To do this, we use guards in conjunction with 'where-clauses' as well as the Float data-type. The guards will be setup around an adjustable middle volume which we will call 'center'. When you run the program yourself, try inputting a center value of (-5). I also hate variable-names like 'x' because they tell us nothing about what value x is supposed to be. It only takes a second to find and apply a more descriptive name than 'x'. In this case, I will call the input value 'volumeLevel' because that is what we are modifying with this module; the volume level.Then we will use the 'where-clauses' to define mini-functions which raise and lower the input volume by some percentage. Since we are using a percentage to modify the volume, we need to output 'volumeLevel' in the form of a Float; which is the only way to achieve an accurate output value. Here's what our compressor looks like:
compressor volumeLevel center
| volumeLevel > center = cut volumeLevel
| volumeLevel < center = boost volumeLevel
where
boost volumeLevel = volumeLevel - (volumeLevel * 0.25)
cut volumeLevel = volumeLevel + (volumeLevel * 0.25)
Notice that 'where' lines up exactly with the guard-symbol (' | '). This is crucial syntax if you want your module to compile properly. Also, notice that there is no equals-sign after where. However, the following lines are indented two-spaces in from 'where'. Again, the two-space indent is a common pattern you will see in Haskell syntax. Make sure you check your first several functions to see that they maintain this unique spacing.
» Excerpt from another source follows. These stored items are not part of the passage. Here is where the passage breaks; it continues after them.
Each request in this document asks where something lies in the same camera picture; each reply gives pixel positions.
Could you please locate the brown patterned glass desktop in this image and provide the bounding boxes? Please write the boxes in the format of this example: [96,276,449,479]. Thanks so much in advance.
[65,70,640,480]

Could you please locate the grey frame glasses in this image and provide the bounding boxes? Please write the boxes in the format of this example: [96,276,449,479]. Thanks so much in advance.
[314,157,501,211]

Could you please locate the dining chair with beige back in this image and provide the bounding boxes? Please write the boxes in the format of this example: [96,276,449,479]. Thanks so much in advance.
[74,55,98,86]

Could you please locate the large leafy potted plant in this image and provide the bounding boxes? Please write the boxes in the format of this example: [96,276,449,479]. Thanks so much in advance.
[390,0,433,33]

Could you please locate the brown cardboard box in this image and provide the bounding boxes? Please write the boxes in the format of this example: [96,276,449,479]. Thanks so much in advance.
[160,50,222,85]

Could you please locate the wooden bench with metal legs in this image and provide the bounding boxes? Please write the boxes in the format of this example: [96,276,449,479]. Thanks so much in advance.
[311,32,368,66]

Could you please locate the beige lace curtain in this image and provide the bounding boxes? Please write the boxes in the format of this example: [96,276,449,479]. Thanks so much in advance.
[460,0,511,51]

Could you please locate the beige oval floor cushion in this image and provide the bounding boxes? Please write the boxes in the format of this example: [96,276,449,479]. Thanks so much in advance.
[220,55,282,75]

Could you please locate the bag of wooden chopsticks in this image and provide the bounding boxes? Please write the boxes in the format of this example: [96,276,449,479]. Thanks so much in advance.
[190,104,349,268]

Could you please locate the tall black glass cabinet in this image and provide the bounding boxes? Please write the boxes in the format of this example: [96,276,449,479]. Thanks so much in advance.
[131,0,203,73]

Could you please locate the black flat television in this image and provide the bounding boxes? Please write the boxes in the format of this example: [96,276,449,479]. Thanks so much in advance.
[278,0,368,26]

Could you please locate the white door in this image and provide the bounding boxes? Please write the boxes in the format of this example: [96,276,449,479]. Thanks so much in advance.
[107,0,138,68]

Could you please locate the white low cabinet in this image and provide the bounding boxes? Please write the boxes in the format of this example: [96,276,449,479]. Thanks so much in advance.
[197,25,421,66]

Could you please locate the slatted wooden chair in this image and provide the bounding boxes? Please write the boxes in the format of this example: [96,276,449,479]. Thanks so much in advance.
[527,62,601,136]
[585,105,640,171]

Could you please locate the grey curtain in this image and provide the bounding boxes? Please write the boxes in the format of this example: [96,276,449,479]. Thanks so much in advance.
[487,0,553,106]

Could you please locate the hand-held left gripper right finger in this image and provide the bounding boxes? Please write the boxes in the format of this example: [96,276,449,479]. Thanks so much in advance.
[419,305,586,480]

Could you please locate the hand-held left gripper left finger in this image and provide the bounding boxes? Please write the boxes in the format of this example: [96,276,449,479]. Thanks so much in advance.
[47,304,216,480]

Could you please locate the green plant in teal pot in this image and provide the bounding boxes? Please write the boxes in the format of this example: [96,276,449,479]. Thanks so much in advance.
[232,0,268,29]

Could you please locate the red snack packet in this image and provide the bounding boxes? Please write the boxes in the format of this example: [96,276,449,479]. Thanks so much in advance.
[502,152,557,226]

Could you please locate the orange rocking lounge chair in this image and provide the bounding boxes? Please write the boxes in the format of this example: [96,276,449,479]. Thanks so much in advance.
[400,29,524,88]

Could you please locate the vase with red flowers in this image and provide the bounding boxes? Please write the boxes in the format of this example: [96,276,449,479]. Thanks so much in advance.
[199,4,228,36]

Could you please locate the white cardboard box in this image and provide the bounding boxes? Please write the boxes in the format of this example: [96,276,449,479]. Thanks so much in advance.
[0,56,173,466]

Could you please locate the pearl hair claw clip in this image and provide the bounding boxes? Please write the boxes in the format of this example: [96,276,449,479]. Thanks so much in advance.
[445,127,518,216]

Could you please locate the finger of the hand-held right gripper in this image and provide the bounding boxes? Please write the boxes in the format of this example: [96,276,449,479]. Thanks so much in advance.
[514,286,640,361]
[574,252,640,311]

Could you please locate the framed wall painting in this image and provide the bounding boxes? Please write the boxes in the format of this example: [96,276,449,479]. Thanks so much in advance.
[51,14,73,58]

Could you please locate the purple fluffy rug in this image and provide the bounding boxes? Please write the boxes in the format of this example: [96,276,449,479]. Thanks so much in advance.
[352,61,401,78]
If you haven't already, take a minute to try-out both functions on your own.
The next section will consist of exercises which concentrate on using guards to modify the previous modules you created in the last section. Once you master guards, you will have all of the required skills to start writing programs which are both fun and useful. Of course, some of you may not remember much about Bools. We'll review Boolean operations and offer a complete treatment of classical logic in the appendix at a later date. Simple Boolean operations like and (&&) and or (||) will be covered whenever it applies to an exercise. They are so simple to use, that they don't warrant a dedicated section for most students. What matters is that you get a good grasp of conditional statements and functions. After that, the bulk of the hard-stuff will be behind-you!